New drugs that specifically target the mutated genes responsible for cancer growth have shown great success in extending the lives of patients. And they offer far fewer side effects than conventional anti-cancer therapies. Unfortunately, many patients become resistant to these drugs due to secondary mutations.
To overcome this problem, a group of UCLA researchers has developed a "road map" of the complex signaling processes involved in cancer that could lead to new methods for diagnosing and overcoming such drug resistance.
The problem with targeted drug therapies is that cancer is a complicated mix of multiple, interconnected events gone awry through mutations. And while scientists have learned much about these individual events, they need a better understanding of how events function together, as a system, to cause malignancies.
"What we need is a big picture perspective," said Thomas Graeber, a professor of molecular and medical pharmacology and a researcher at UCLA's Crump Institute for Molecular Imaging, Jonsson Comprehensive Cancer Center and California NanoSystems Institute. In particular, he noted that there needs to be an understanding of the complex network of events in order to design new anti-cancer therapies that would simultaneously target the primary mutation while preventing the development of secondary, resistance-conferring mutations.
The future of molecular therapies, researchers say, relies on targeting multiple events simultaneously, making it exponentially more difficult for tumor cells to develop the mutations required to escape the effect of drug therapy. This is somewhat analogous to anti-HIV drug cocktail therapies that target the inhibition of multiple viral-replication steps.
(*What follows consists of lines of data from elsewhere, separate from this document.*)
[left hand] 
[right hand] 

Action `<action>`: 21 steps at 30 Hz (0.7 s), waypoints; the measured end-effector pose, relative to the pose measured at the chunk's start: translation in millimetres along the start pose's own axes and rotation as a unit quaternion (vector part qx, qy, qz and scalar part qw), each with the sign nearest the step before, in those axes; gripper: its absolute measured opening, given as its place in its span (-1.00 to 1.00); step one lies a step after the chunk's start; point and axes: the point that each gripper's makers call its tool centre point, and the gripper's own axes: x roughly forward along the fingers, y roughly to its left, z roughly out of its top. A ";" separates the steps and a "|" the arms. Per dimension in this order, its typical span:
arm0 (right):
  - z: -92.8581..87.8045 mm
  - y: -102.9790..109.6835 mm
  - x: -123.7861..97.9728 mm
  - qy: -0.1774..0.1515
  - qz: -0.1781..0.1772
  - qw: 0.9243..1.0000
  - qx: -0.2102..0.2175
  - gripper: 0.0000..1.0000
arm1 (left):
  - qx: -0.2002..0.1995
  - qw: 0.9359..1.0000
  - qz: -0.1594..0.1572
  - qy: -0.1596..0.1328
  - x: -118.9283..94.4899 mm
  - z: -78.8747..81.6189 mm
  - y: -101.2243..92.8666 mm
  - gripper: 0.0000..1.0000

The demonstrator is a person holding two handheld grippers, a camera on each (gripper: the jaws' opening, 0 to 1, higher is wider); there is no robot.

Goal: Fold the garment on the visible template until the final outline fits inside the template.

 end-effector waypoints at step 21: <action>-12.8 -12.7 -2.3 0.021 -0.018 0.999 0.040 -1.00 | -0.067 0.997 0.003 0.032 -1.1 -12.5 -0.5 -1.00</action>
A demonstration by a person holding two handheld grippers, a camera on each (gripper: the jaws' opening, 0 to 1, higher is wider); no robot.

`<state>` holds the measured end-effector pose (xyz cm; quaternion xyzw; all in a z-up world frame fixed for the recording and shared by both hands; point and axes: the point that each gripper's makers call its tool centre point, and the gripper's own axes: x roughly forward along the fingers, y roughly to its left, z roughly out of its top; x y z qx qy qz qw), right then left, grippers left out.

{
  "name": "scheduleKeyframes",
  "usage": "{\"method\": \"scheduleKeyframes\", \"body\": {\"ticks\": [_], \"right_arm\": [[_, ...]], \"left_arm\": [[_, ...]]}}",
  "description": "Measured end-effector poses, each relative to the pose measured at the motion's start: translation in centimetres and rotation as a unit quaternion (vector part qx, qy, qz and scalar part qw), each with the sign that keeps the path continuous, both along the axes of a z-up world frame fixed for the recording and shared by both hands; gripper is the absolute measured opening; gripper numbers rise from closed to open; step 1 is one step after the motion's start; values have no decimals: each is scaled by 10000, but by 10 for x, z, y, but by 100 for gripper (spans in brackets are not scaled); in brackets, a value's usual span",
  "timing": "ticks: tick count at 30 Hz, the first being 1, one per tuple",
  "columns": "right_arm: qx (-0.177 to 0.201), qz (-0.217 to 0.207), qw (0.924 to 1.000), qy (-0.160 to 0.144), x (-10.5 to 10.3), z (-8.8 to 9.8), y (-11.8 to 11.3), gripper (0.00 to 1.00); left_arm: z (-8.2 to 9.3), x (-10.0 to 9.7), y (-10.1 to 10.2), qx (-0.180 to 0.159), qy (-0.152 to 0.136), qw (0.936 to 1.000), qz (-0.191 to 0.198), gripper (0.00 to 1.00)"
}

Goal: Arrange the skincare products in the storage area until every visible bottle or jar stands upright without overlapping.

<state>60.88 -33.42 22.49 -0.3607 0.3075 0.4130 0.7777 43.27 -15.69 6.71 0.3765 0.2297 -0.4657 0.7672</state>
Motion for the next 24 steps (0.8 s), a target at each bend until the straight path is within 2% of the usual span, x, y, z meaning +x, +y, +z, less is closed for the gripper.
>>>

In a study published March 29 in the journal "Science Signaling," Graeber and his team presented their use of proteomic experiments and mathematical analyses to build a systemwide view of how signaling mutations cause leukemia and to identify points of susceptibility that can be targeted by cocktail therapies to prevent drug resistance.
In their work, the UCLA team used technologies that concurrently measure hundreds of signaling events within cancer cells. This is done to try to learn more about how these events interconnect to determine how to target the cancer cells. These new approaches for sorting out the complexities of cancer cells involve building a wiring diagram of the interconnections, or "crosstalk," in cancer cells that will help scientists overcome drug resistances. Graeber likens this work to that of creating a better road map by identifying the bypass routes used by cancer cells to escape the inhibition caused by the drugs.
"We have the tourist information, but we need to discover the insider knowledge of the taxi driver to know how the cell gets around traffic jams rather than getting stuck in the traffic jam," he said.